Dit is de inschrijving in het begraafregister van de Oude Kerk van de begrafenis van Geertruij van Diemen op 25 augustus 1661. 'Do' staat voor 'dito' en dat betekent dat ze is begraven op de dag die al is vermeld bij een eerdere begraafinschrijving. Het echtpaar woonde op de Oude Waal en voor de begrafenis is 10 gulden en 13 stuivers betaald. U kunt deze inschrijving vinden door te zoeken op Geertuij van Diemen of op Willem Occesz.
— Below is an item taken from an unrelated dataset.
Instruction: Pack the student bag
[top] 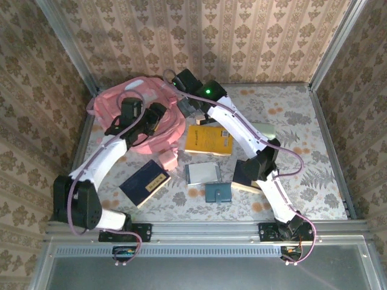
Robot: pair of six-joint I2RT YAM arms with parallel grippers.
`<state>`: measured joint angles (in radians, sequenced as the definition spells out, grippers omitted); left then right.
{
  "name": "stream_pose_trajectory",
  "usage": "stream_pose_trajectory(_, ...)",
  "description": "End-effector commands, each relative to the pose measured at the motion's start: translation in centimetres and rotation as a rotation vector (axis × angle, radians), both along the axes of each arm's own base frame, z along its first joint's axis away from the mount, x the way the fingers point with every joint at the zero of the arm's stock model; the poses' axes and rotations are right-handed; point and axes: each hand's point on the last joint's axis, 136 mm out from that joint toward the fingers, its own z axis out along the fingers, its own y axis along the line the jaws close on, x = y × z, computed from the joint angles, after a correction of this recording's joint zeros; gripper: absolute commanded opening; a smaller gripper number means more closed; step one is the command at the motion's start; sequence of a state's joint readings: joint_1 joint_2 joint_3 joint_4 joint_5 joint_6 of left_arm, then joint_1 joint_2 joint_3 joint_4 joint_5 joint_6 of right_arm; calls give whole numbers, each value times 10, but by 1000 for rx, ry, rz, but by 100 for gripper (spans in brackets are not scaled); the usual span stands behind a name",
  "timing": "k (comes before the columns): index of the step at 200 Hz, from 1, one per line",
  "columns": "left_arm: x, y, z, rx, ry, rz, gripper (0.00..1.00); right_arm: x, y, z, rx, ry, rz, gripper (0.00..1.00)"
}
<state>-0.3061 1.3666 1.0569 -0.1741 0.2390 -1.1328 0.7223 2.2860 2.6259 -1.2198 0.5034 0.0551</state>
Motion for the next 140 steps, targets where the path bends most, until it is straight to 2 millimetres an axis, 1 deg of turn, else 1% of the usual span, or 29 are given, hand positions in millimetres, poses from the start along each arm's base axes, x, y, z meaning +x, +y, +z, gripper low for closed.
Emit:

De inschrijving komt dubbel voor in de opbrengstlijst met in de popup een andere omschrijving, maar het gaat om één inschrijving. Als u de scan heeft gekocht ziet u bij beide inschrijvingen een rode v, ten teken dat de scan aan uw account is toegevoegd.

do Brechien Cornelis Wed. van Lambert Pietersz Wissel, comt vande Ravens Werf op Wittenbergh f 10:13 –

De derde inschrijving in het bovenstaande voorbeeld is die van Brechien Cornelis weduwe van Lambert Pietersz Wissel. Het vermelden dat een vrouw weduwe was, werd echter niet consequent gedaan. Het komt regelmatig voor dat een weduwe ingeschreven staat zonder de vermelding van haar mans naam. Brechiens sterfhuis stond aan de Ravens Werf op Wittenburg.

Voorbeeld: inschrijving begrafenis van Hendrik, kind van Hendrik Meulenbeld

A04328000098 

16 maart Hendrik Hendrik Meulenbeld gedempte Slootje

Vele arme kinderen werden begraven op een van de drie stedelijke begraafplaatsen respectievelijk het Karthuizer Kerkhof, St. Anthonis Kerkhof en het Heiligewegs- en Leidsche Kerkhof. Zij staan dan vermeld in de Kinderlijkenregisters, veelal op voor- en achternaam. Deze registers zijn echter niet volledig. Voor het Karthuizer Kerkhof betreft het de periode 1753-1811, voor het St. Anthonis Kerkhof 1656-1811 en voor het Heiligewegs- en Leidsche Kerkhof 1657-1811. In de jaren waarvan geen Kinderlijkenregister bestaat, staan de kinderen anoniem ingeschreven, bijvoorbeeld “een kind van Jan Claesz aende gasthuijssluijs”. De inschrijving in het Kinderlijkenregister van dit voorbeeld geeft ons de volgende informatie: naam van het kind, Hendrik, de naam van zijn vader Hendrik Meulenbeld en het sterfadres, het gedempte Slootje.

Voorbeeld: inschrijving begrafenis van Jan Jurriaan Deppe, die een mondig kind nalaat

 A04346000193

Primo Julij 1771 / MK Jan Jurriaan Deppe op de heeregragt in de treefsteeg / over de bontemantel Mond. kind

Deze inschrijving betreft de begrafenis van Jan Jurriaan Deppe. De letters MK in de kantlijn betekenen dat hij één 'mondig kind' nalaat. Jan woonde ter hoogte van de Herengracht in de Treefsteeg over de Bontemantel (een huisnaam).